**Task prompt**
Reproduce, exactly and in full, only the lines below from the one containing "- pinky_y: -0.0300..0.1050" through the one containing "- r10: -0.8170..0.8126".

**Supplied information**
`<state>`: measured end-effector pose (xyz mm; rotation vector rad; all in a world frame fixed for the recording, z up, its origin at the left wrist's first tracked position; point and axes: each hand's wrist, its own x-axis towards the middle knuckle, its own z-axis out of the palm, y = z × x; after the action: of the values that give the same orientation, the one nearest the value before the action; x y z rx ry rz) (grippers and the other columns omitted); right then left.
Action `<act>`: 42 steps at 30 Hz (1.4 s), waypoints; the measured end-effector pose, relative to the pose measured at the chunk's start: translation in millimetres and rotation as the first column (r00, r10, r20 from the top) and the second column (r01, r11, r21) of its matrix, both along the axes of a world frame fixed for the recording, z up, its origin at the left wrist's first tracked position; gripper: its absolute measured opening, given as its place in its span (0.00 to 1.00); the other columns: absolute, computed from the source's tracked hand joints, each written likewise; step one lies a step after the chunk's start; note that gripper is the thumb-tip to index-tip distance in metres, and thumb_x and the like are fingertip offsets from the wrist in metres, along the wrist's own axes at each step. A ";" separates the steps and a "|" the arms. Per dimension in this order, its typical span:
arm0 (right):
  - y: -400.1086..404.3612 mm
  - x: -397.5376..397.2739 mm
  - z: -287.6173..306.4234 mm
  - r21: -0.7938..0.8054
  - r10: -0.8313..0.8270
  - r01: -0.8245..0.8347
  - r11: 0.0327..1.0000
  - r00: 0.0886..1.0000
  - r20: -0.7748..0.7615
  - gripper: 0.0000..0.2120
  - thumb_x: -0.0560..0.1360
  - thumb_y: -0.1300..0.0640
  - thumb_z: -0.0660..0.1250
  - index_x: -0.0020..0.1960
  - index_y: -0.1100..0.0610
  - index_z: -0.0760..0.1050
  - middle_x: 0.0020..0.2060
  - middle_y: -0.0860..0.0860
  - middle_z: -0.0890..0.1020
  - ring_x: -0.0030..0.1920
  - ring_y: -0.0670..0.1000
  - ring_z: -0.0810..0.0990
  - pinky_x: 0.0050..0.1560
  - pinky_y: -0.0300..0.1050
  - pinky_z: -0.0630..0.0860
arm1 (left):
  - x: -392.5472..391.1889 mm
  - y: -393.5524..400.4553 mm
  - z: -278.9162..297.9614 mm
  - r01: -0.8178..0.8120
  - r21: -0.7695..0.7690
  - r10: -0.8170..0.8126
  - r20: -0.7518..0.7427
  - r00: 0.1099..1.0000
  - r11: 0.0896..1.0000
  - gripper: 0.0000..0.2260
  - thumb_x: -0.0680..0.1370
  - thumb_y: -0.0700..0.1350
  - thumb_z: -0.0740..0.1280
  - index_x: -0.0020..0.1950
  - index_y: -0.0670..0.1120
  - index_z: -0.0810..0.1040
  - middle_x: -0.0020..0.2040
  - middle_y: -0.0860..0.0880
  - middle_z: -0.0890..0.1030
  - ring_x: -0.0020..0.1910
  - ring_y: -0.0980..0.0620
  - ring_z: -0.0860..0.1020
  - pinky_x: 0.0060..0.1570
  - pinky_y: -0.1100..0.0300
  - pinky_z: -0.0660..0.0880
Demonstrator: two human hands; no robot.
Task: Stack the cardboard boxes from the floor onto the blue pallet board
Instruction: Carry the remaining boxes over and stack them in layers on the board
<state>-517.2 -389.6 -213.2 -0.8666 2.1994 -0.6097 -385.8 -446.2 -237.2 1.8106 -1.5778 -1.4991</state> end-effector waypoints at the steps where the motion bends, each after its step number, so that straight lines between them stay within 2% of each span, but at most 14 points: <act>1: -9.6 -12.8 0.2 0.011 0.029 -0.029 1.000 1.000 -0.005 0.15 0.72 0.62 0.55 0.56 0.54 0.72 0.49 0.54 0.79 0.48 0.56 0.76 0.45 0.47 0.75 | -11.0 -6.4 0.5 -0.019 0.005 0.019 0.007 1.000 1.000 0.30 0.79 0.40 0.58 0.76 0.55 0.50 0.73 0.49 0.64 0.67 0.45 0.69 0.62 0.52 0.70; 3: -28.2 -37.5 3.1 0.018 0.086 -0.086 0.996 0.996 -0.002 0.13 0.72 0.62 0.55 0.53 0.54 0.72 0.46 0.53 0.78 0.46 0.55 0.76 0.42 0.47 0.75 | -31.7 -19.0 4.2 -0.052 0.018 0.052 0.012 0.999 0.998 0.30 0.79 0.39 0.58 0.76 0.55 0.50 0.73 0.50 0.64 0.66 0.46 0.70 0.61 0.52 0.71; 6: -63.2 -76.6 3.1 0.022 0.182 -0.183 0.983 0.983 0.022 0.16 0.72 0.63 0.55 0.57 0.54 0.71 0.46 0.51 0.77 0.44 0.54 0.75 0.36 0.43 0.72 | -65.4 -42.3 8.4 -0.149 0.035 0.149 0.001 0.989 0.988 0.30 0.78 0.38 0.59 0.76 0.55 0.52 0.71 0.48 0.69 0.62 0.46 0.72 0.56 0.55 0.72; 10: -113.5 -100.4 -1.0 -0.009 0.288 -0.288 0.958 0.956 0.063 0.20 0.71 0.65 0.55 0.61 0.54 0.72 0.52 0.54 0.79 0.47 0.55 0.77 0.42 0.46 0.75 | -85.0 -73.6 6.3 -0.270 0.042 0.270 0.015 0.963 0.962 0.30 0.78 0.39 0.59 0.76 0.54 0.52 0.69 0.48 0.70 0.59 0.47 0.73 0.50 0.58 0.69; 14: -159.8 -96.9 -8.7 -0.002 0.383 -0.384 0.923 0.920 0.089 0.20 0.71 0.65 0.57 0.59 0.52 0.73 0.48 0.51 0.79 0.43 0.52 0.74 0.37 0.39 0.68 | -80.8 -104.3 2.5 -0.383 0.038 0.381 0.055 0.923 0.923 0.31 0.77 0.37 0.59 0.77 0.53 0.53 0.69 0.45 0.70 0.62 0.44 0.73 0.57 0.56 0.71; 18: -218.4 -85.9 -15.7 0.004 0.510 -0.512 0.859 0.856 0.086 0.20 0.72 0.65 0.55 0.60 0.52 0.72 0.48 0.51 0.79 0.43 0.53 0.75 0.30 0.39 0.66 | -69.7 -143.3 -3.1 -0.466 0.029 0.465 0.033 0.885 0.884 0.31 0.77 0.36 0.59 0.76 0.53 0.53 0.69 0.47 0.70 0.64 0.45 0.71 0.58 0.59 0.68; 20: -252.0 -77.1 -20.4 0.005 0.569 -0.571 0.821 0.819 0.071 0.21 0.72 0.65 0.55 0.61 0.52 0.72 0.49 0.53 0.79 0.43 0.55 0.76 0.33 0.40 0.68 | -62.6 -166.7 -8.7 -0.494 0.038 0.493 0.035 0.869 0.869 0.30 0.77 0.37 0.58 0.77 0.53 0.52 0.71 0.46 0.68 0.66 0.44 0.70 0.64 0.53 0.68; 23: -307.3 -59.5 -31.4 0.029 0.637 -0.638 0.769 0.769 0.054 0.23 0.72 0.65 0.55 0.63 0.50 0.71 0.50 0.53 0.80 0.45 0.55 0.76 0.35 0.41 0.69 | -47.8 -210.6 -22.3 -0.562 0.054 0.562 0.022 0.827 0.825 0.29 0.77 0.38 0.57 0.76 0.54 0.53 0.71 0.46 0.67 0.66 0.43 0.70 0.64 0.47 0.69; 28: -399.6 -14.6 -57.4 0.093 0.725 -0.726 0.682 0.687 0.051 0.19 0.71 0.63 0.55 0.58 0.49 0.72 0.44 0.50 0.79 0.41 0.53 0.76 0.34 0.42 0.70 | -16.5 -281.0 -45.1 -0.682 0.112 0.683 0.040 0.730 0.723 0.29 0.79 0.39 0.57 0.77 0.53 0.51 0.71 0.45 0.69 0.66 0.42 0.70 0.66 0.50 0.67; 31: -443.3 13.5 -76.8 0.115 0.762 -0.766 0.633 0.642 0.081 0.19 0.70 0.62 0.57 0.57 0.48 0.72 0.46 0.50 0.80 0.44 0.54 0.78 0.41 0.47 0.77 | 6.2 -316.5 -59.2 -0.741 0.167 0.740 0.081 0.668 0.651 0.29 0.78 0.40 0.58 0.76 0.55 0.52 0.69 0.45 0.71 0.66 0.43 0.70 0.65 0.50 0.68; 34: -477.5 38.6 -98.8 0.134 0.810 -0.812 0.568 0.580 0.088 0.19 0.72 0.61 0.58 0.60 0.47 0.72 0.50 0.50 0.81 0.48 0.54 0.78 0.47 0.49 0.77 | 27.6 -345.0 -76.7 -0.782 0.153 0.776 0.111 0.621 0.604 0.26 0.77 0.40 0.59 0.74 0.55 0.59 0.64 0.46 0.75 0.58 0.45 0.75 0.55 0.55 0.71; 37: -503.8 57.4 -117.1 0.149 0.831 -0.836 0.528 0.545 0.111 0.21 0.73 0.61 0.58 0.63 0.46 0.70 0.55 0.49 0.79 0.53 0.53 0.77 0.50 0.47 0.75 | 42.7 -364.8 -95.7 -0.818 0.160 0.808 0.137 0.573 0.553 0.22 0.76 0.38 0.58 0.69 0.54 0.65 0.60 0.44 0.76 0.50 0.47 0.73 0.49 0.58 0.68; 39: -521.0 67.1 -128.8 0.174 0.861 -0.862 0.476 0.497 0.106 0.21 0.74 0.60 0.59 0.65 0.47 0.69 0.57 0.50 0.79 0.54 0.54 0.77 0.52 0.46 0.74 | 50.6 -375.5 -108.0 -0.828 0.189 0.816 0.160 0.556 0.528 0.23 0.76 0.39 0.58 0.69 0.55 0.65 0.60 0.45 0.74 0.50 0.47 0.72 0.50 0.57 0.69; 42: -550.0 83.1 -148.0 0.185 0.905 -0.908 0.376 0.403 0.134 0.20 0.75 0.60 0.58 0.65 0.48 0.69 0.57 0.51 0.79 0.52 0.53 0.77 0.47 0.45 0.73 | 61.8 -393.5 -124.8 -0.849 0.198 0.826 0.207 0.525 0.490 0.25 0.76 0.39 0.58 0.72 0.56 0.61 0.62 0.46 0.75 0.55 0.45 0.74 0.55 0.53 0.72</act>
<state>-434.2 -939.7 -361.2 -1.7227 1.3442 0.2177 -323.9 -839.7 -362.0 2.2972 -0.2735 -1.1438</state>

**Result of the task**
  - pinky_y: -0.0300..0.1050
  - pinky_z: -0.0630..0.0860
arm1 (left):
  - x: -392.5472..391.1889 mm
  - y: -393.5524..400.4553 mm
  - z: -278.9162..297.9614 mm
  - r01: -0.8178..0.8120
  - r21: -0.7695..0.7690
  - r10: -0.8170..0.8126

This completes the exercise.